Investire nella socialità, in quella socialità che mira a restituire
autonomia agli individui, a restituire loro le qualità, la libertà
che la mercatizzazione e la statalizzazione spinte all'eccesso hanno loro sottratto,
significa, deve significare investire in una risorsa economica, oltre che sociale,
di fondamentale importanza. Quella risorsa che, oggi, le imprese vanno cercando
e utilizzando, senza però riconoscere il loro carattere collettivo, il
fatto di essere espressione di una comunità che l'alimenta.
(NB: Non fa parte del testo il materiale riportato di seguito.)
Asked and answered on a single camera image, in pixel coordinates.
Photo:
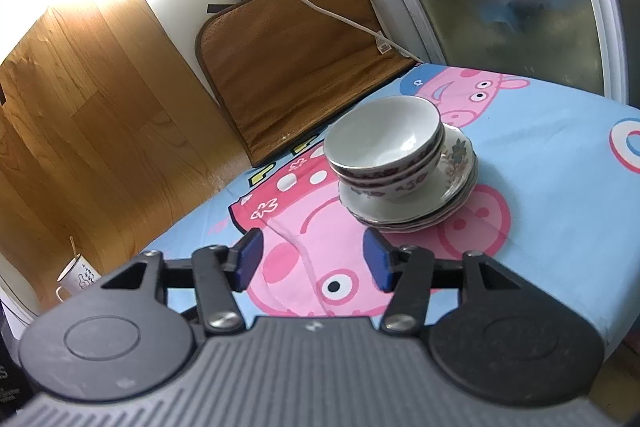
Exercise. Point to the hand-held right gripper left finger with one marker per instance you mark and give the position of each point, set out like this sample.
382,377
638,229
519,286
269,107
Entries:
248,259

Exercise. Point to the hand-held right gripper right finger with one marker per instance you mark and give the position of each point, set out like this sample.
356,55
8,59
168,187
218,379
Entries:
376,262

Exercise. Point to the white bowl pink flowers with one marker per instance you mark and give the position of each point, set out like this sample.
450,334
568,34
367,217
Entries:
365,179
385,132
400,192

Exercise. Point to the white floral plate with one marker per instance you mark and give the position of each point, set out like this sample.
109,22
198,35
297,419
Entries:
457,152
465,197

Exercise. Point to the white enamel mug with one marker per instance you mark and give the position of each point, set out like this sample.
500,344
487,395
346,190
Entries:
80,279

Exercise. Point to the golden stick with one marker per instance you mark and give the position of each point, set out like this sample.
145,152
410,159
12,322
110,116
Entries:
73,247

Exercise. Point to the cartoon printed blanket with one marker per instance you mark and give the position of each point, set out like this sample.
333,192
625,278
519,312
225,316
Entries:
550,207

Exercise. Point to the brown cushion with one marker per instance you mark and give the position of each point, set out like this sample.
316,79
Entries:
300,72

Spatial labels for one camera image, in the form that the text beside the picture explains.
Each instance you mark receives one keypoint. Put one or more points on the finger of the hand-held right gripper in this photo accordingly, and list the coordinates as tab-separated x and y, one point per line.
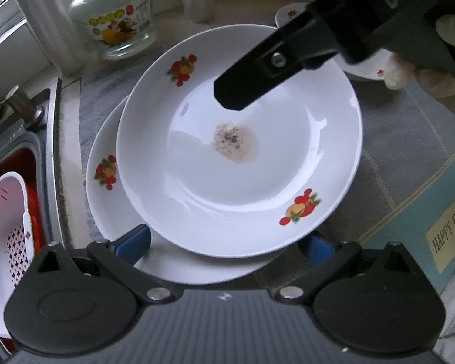
250	79

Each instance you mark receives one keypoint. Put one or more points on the white plate with central stain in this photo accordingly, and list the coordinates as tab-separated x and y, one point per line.
288	140

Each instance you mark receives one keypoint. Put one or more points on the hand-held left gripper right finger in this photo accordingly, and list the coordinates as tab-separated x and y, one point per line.
318	252

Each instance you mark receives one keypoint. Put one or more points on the sink drain knob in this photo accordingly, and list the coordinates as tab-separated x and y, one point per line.
22	106

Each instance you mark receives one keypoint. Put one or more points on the white strainer basket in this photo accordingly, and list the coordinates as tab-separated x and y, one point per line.
3	242

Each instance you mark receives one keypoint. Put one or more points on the white plate with fruit print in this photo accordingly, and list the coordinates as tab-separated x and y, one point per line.
110	212
366	69

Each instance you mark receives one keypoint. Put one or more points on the person's right hand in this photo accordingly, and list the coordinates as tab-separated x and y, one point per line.
440	91

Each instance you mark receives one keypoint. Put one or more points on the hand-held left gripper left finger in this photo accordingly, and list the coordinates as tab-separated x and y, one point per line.
133	242

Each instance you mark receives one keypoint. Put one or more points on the stainless steel sink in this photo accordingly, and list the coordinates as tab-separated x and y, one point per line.
55	151

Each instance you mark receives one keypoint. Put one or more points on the grey-blue checkered towel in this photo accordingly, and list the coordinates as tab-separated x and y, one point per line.
402	140

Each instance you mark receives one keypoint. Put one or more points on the glass jar with green lid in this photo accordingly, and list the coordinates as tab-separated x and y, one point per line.
113	11

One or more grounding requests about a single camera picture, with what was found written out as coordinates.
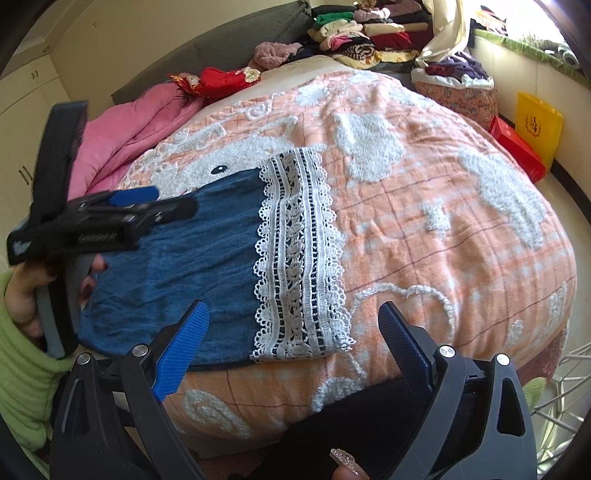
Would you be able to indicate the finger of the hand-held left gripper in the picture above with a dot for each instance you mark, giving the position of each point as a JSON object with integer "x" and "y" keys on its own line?
{"x": 175, "y": 210}
{"x": 131, "y": 196}

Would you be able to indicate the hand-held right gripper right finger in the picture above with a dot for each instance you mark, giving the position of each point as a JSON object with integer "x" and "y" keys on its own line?
{"x": 408, "y": 350}

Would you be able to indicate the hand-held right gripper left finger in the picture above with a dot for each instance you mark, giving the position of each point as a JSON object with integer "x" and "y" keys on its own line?
{"x": 178, "y": 355}

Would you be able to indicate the blue denim pants lace trim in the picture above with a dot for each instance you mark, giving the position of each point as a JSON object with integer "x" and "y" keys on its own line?
{"x": 184, "y": 258}

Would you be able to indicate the person's left forearm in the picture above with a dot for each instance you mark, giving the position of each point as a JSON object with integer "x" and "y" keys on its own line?
{"x": 27, "y": 387}

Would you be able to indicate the person's left hand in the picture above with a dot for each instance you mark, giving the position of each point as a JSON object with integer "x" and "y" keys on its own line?
{"x": 23, "y": 300}

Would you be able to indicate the person's right hand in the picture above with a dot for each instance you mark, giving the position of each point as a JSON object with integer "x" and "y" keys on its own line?
{"x": 348, "y": 470}

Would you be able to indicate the pink quilt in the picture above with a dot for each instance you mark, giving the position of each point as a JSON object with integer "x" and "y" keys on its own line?
{"x": 124, "y": 134}

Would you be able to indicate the white wardrobe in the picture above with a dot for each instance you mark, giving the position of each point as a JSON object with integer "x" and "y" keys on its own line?
{"x": 18, "y": 120}

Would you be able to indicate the dark cloth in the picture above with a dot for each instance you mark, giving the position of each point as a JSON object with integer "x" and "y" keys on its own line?
{"x": 346, "y": 420}

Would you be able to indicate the orange white patterned blanket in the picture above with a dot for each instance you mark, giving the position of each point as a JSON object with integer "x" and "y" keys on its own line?
{"x": 438, "y": 230}

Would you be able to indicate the green fuzzy mat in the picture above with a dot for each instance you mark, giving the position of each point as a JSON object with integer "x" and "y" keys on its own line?
{"x": 534, "y": 392}

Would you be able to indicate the red floral garment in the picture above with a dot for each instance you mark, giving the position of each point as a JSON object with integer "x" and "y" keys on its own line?
{"x": 217, "y": 78}

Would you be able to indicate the grey bed headboard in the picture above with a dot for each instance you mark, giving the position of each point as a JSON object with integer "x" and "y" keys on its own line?
{"x": 207, "y": 50}

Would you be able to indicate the pink fuzzy garment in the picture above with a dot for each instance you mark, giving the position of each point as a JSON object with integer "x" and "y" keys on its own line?
{"x": 274, "y": 54}

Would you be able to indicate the red box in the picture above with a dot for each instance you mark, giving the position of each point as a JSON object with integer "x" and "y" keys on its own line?
{"x": 517, "y": 147}

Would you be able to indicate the floral fabric bag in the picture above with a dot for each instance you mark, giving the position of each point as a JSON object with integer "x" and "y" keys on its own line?
{"x": 457, "y": 101}

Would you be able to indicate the pile of folded clothes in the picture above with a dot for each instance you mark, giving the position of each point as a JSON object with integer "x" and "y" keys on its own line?
{"x": 364, "y": 32}

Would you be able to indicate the yellow paper bag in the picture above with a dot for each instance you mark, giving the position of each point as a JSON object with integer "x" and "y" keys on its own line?
{"x": 538, "y": 124}

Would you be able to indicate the purple clothes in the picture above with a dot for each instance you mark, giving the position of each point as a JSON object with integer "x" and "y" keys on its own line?
{"x": 461, "y": 69}

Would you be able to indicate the cream curtain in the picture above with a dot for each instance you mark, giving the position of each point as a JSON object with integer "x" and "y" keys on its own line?
{"x": 445, "y": 37}

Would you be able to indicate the green windowsill cloth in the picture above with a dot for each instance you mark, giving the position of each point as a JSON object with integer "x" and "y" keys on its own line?
{"x": 521, "y": 48}

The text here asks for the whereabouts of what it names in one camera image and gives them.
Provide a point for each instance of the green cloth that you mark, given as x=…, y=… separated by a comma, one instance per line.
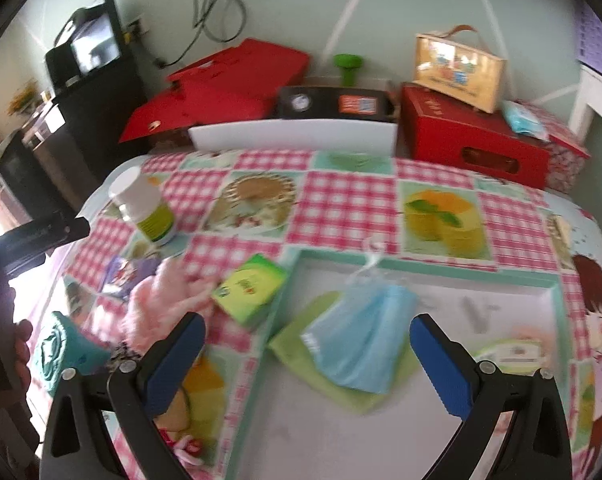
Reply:
x=301, y=355

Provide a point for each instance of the green tissue pack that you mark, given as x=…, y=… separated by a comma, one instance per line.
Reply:
x=251, y=290

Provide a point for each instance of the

D: Comunque oggi siamo confrontati con un problema -quello della disoccupazione-
presente tragicamente in tutte le cerchie familiari. Pensare al futuro vuol
dire saper convivere con questo dramma. Non ti chiedo la ricetta per eliminare
la disoccupazione, ti chiedo di aiutarci a capire come devono essere modificate
le politiche sociali per comprendere sempre di più e sempre meglio questa
realtà?
R: Credo che la disoccupazione sia già, oggi, assai diversa da come
la intendiamo di solito. La disoccupazione è la nuova forma del mercato
del lavoro in cui lavoro part-time, interinale, saltuario, e, sempre più,
lavoro autonomo (o indipendente) sono la regola, e non l'eccezione. Il futuro
mercato del lavoro sarà composto da questo tipo di lavoro intermittente,
fluttuante, irto di cambiamenti di situazioni e di occasioni, pendolare tra
occupazione e inattività. Oggi questa trasformazione del mercato del
lavoro la subiamo solo negativamente, in termini di precarietà e di insicurezza
di reddito. Dobbiamo cercare, invece, di rovesciare questa precarietà
in nuova ricchezza, in leva di arricchimento per ciascuno. Oggi, ancora, qualsiasi
cambiamento nella vita di ognuno (la nascita di un figlio, il cambiamento di
casa o di quartiere, la scelta di riqualificarsi professionalmente) comporta
un forte rischio di esclusione, di emarginazione dalla vita sociale e dall'attività
remunerata. La precarietà può così facilmente trasformarsi
in disoccupazione cronica, e dunque in povertà. Lo Stato sociale è
ancora uno Stato sociale che assume una certa regolarità nella vita di
ciascuno di noi (infanzia, formazione, lavoro, vecchiaia), mentre invece tutti
noi, per non parlare dei giovani, aspirano a cambiare più volte nel corso
della propria vita. Lo Strato sociale, se davvero vuole innovarsi, deve essere
all'altezza di questa modificazione "antropologica", e quindi deve
sapersi flessibilizzare, nel senso di saper evitare che ogni cambiamento di
rotta comporti un rischio di esclusione.
In un senso ancora il Terzo settore può essere visto come decisivo in
questo mutamento epocale, ossia nel suo tratto imprenditoriale. Se c'è
qualcosa su cui mi sento di scommettere a proposito del futuro è la centralità
del lavoro autonomo e indipendente. Già oggi le imprese, se da una parte
si miniaturizzano, dall'altra fanno crescente ricorso ai lavoratori indipendenti
(esternalizzazione di segmenti della produzione, subappalto, ricorso cioè
all'outsourcing). Ma così facendo mettono l'uno in concorrenza contro
l'altro, rovesciano un'occasione di libertà in costrizione all'autosfruttamento
(pur di restare nel mercato, pur di non essere battuti dal concorrente, anch'esso
costretto a lavorare in proprio). Il Terzo settore, credo, può insegnare
molte cose a questo proposito, può ad esempio diventare un laboratorio
esemplare in cui si lavora facendo sì ricorso a risorse collettive (cos'è
il volontariato se non questo?), ma senza scannarsi l'un l'altro, perseguento
la reciprocità di contro l'utilità individuale, agendo collettivamente
per difendere gli interessi individuali e singolari. Perseguendo un profitto
per la collettività, e non solo per i suoi singoli individui.